▸ WORK TO BE COMPLETED:
Could you please count how many lines in the data below hold the string "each"? Reply with only the number.

-----

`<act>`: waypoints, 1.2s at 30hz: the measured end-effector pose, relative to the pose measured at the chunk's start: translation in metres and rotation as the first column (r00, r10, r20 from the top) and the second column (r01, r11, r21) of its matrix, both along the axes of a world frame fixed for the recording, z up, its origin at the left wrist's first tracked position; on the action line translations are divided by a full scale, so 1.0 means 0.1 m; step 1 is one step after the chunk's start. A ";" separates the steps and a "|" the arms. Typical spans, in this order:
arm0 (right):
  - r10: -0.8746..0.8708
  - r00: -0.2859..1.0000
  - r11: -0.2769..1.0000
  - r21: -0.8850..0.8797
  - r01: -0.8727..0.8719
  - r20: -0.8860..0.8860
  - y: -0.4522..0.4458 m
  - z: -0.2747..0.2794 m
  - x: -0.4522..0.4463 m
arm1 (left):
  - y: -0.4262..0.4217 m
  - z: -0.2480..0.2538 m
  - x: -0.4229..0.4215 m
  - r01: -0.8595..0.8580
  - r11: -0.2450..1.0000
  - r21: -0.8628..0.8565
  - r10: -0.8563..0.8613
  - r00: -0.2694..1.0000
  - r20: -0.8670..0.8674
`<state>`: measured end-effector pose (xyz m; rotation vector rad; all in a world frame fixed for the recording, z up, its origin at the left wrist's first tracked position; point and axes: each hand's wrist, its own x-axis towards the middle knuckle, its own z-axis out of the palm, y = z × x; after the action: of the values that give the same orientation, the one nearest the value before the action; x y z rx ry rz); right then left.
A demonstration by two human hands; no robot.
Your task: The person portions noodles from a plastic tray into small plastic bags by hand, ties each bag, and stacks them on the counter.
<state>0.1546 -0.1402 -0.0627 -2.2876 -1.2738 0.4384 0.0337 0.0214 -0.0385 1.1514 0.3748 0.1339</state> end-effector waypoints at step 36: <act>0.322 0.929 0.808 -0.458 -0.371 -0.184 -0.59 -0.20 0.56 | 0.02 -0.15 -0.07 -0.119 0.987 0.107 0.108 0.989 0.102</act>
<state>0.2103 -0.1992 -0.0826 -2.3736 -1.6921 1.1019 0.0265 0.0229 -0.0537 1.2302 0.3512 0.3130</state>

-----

▸ TASK RESPONSE:
2